Researchers found that certain genes react to fatigue differently.

A study at the University of Utah has led Doctors Alan and Kathleen Light to find a definite way to diagnose chronic fatigue syndrome or fibromyalgia. The researchers used a relatively new gene expression technology that is already patented at the university. The simple test was used to explain why some people in the study had chronic fatigue. The findings of this study pointed to the fact that certain genes react to physical exertion differently in those with chronic fatigue syndrome or fibromyalgia.

Fatigue is the body's way of conserving energy.

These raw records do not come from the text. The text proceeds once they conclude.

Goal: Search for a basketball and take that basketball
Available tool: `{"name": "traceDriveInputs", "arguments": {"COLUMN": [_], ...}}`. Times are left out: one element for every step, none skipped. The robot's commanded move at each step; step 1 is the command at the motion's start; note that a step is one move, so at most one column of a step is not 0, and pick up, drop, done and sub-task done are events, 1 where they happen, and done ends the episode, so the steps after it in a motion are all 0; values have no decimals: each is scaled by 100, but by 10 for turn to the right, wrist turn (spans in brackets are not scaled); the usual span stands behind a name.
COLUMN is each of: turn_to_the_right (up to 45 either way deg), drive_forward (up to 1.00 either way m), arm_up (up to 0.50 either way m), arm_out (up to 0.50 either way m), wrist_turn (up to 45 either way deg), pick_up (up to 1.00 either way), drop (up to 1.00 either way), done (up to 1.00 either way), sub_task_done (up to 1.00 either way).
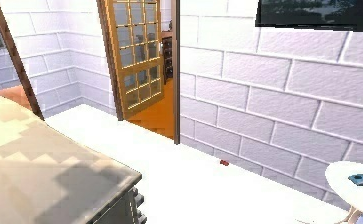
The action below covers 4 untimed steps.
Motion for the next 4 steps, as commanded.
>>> {"name": "traceDriveInputs", "arguments": {"turn_to_the_right": [0, 0, 0, 0], "drive_forward": [0, 0, 0, 0], "arm_up": [0, 0, 0, 0], "arm_out": [30, 0, 0, 0], "wrist_turn": [0, 450, 450, 450], "pick_up": [0, 0, 0, 0], "drop": [0, 0, 0, 0], "done": [0, 0, 0, 0], "sub_task_done": [0, 0, 0, 0]}}
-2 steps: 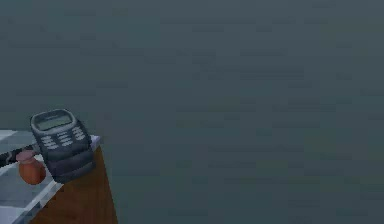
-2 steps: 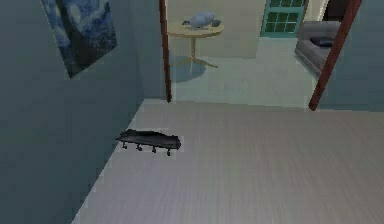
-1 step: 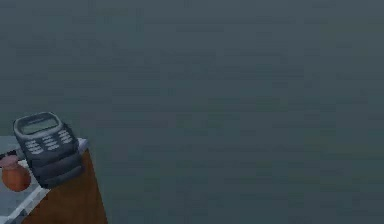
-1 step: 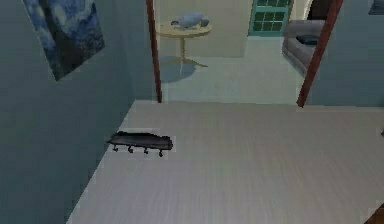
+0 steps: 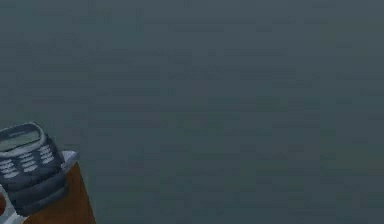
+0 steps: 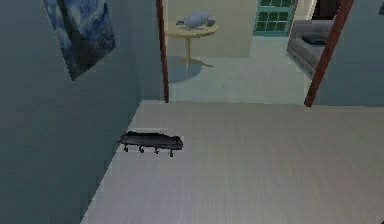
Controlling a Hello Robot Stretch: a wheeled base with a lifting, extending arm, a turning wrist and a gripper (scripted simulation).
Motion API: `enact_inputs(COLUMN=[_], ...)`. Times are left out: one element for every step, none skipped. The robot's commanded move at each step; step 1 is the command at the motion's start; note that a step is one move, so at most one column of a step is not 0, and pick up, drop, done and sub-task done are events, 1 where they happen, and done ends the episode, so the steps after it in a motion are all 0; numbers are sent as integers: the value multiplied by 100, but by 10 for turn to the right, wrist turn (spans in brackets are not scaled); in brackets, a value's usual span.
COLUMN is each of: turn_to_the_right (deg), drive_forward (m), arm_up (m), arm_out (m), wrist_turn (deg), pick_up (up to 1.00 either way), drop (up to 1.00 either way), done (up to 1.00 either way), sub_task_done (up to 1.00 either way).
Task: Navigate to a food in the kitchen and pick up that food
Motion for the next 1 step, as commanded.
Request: enact_inputs(turn_to_the_right=[-450], drive_forward=[0], arm_up=[0], arm_out=[0], wrist_turn=[0], pick_up=[0], drop=[0], done=[0], sub_task_done=[0])
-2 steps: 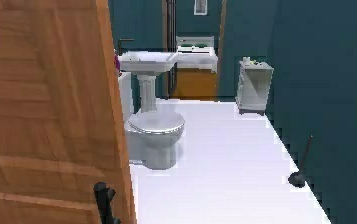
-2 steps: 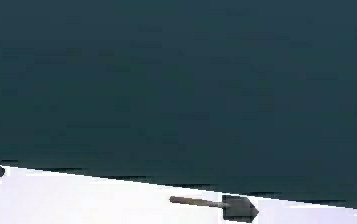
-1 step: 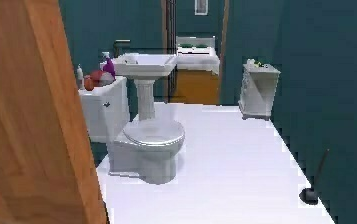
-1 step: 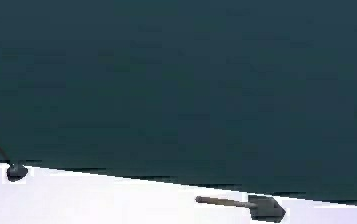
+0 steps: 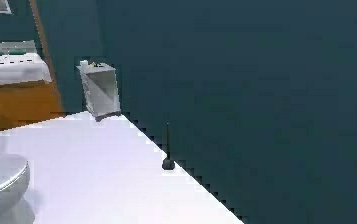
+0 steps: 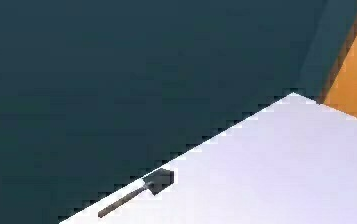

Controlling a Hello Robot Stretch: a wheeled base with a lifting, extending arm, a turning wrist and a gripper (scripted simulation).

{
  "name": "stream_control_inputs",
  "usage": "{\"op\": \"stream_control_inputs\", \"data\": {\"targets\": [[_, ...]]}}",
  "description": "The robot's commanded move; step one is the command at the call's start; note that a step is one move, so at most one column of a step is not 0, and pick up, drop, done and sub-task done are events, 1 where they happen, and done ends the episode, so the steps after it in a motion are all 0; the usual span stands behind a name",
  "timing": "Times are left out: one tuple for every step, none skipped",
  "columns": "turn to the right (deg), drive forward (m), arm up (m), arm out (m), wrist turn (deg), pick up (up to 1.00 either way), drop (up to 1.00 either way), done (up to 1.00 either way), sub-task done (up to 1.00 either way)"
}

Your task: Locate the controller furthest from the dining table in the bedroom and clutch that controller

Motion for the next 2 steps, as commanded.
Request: {"op": "stream_control_inputs", "data": {"targets": [[45.0, 0.00, 0.00, 0.00, 0.0, 0.00, 0.00, 0.00, 0.00], [45.0, 0.00, 0.00, 0.00, 0.0, 0.00, 0.00, 0.00, 0.00]]}}
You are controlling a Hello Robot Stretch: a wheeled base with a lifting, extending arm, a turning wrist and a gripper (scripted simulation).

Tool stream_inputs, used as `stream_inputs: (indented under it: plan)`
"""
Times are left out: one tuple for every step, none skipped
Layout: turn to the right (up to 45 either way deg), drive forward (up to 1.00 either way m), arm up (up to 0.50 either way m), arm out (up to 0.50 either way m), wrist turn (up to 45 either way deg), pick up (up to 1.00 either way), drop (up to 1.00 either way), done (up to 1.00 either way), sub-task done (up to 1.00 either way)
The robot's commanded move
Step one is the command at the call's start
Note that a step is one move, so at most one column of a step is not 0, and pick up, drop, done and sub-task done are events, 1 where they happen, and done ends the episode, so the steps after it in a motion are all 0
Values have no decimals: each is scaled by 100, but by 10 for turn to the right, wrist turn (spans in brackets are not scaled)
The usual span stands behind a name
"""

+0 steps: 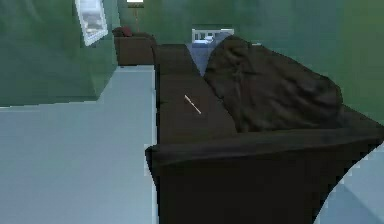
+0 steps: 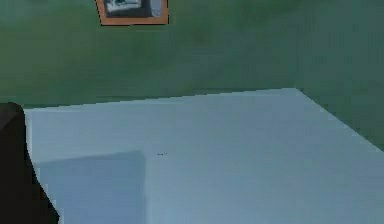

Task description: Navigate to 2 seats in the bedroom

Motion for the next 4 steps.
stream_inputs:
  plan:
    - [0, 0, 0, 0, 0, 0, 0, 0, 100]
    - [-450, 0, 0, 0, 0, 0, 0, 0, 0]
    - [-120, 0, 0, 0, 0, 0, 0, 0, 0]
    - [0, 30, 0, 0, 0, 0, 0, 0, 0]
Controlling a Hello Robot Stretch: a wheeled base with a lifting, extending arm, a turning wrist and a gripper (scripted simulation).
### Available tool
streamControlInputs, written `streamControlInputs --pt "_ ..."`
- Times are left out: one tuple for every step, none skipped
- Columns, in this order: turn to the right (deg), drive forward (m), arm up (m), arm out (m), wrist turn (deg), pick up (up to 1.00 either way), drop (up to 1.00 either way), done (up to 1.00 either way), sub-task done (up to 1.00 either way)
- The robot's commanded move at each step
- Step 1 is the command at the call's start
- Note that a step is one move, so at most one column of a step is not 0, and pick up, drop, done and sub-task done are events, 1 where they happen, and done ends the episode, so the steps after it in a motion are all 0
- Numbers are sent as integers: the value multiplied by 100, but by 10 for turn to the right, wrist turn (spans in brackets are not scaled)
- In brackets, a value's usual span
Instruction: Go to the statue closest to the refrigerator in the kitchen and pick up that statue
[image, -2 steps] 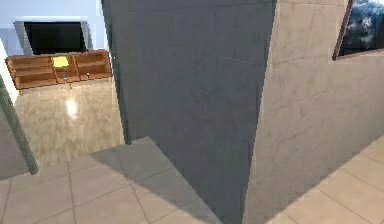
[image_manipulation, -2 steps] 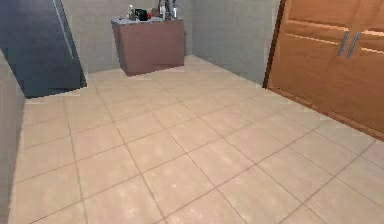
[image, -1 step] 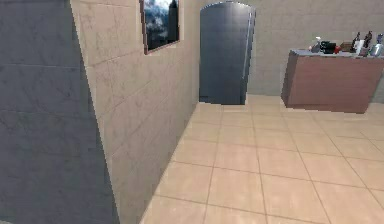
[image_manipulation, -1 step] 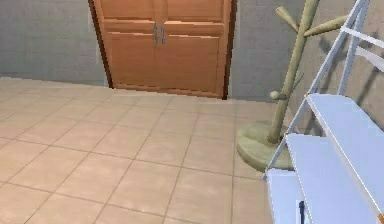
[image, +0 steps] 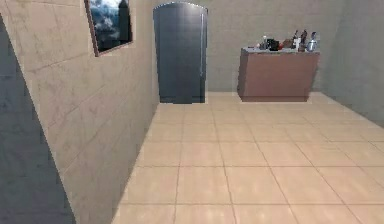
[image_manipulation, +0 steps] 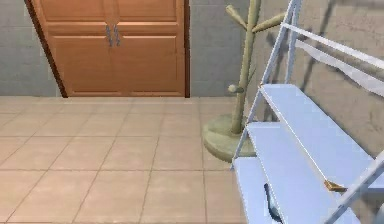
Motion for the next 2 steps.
streamControlInputs --pt "0 100 0 0 0 0 0 0 0" --pt "0 100 0 0 0 0 0 0 0"
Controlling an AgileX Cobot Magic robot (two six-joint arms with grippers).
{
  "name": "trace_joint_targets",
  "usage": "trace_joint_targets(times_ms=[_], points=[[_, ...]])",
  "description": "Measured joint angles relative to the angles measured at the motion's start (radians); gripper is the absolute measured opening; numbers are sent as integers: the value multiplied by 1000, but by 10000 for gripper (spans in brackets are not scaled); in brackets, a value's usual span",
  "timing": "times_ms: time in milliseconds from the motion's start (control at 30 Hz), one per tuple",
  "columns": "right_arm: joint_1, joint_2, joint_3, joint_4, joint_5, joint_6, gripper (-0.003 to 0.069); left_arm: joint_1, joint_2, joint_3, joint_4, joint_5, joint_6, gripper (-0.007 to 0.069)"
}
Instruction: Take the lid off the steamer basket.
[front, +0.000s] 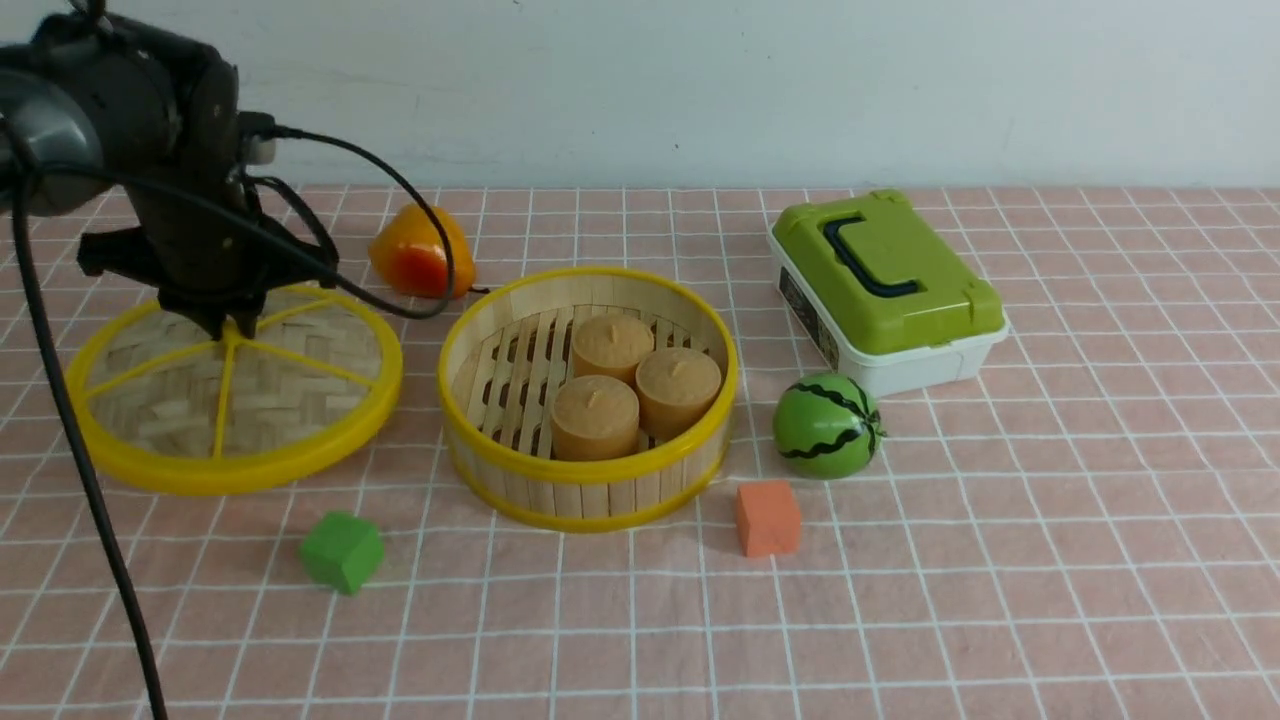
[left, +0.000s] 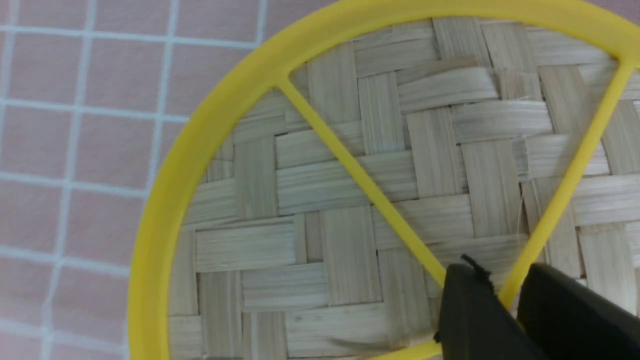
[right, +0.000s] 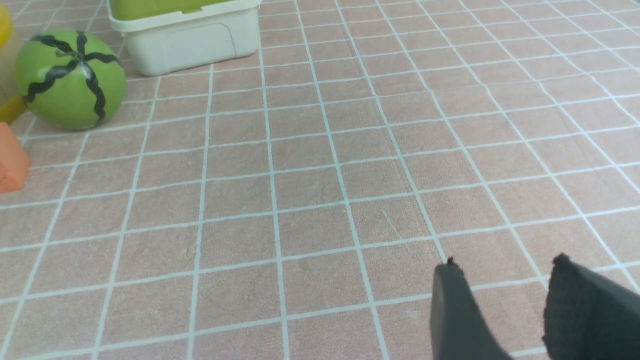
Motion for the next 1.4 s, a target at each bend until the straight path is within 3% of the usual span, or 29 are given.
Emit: trace_joint_targets(times_ms=[300,567,800,900,1067,1267,1400], points=[[0,0,0,0,0,0,242,0,76,7,-42,-72,-26,118],[0,0,0,0,0,0,242,0,3,7,-40,-83,-26,257],[0,0,0,0,0,0,242,0,-263,7,-127,-125,33,136],[0,0,0,0,0,0,242,0,-499,7,-220,-157,148,11],[0,0,0,0,0,0,242,0,-772,67,-303,-167,228,-13],[0,0,0,0,0,0,242,0,-1086,367,-350,-247,248,-13],[0,0,0,0,0,0,242,0,-1329,757,-434,-351,217,-13]])
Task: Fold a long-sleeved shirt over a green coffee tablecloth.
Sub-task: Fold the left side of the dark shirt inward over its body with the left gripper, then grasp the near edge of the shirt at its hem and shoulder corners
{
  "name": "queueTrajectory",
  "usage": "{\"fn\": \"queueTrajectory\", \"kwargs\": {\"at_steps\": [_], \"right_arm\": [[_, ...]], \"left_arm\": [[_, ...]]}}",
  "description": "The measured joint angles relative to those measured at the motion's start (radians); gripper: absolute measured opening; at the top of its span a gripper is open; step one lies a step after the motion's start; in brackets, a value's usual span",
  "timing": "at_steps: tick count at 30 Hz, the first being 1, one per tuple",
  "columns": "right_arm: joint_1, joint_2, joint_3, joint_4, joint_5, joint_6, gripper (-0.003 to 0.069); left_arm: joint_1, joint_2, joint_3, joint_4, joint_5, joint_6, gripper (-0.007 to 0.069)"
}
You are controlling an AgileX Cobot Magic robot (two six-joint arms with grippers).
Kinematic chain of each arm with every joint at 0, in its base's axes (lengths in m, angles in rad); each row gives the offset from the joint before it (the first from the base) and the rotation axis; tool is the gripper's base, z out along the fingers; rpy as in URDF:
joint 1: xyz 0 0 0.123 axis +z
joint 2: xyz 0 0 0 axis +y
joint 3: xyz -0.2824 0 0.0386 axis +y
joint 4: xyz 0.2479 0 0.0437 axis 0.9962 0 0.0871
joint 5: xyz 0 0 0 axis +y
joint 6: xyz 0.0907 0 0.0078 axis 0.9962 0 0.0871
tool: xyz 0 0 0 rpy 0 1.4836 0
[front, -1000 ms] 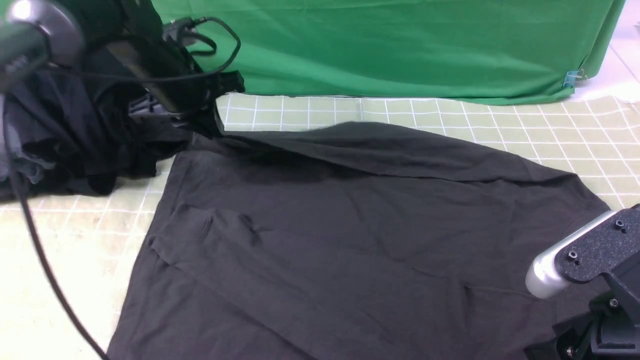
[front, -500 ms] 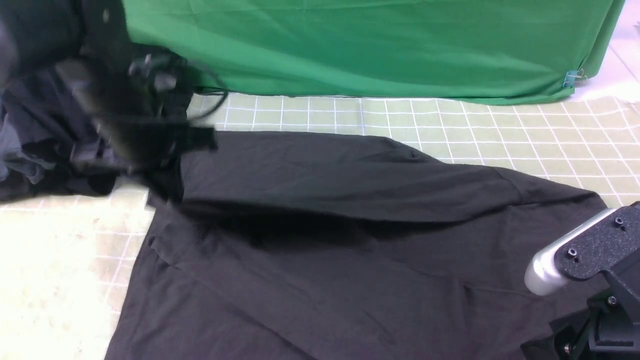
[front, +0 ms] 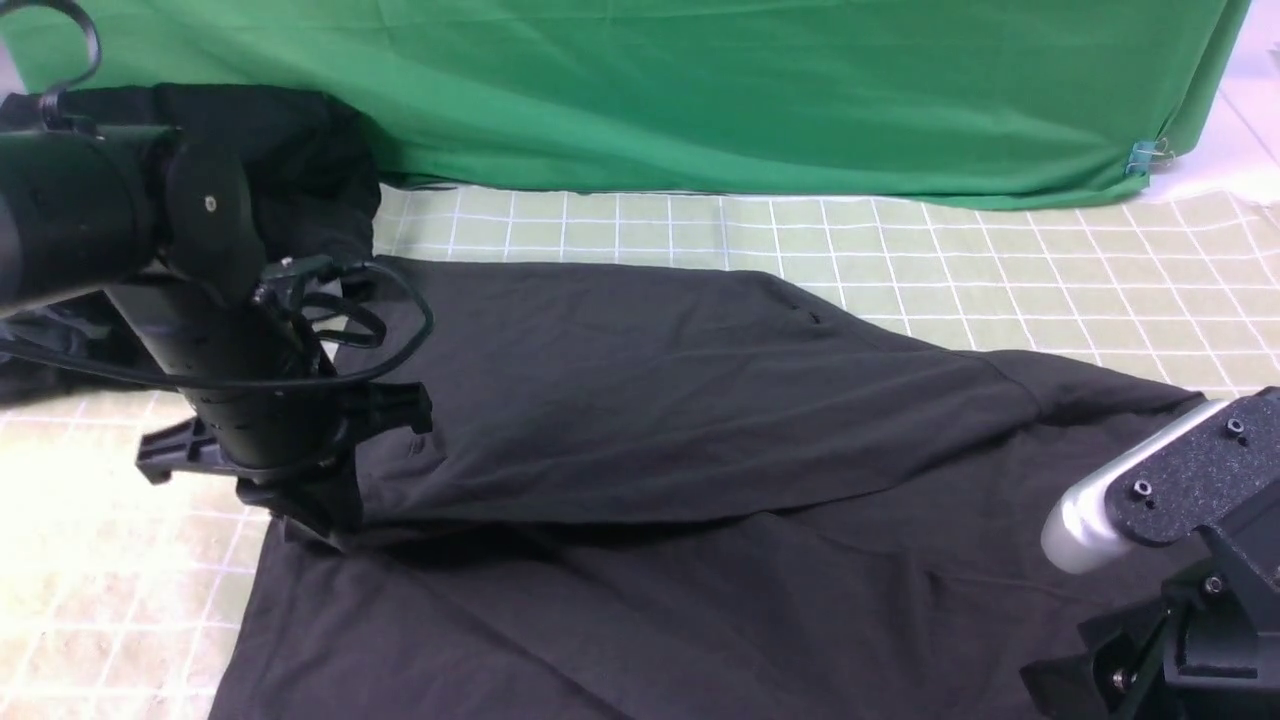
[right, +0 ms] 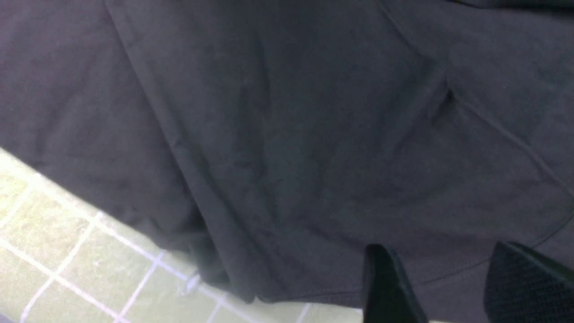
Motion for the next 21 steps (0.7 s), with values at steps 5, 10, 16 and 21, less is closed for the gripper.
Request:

Dr. Alan Light has been studying and researching fatigue for decades and recently teamed up with his wife, Kathleen Light who has been studying fibromyalgia and pain for some time. After working together for 10 years, the couple led the study that was part of a National Institutes of Health study with 140 patients who had chronic fatigue syndrome. They are currently working on designing gene expression technology that can be used by doctors around the world to identify the gene in patients who already suffer from chronic fatigue syndrome or fibromyalgia. Doctors could then confirm that patients definitely have a true medical disorder that is often doubted by many, or that is thought to be psychological.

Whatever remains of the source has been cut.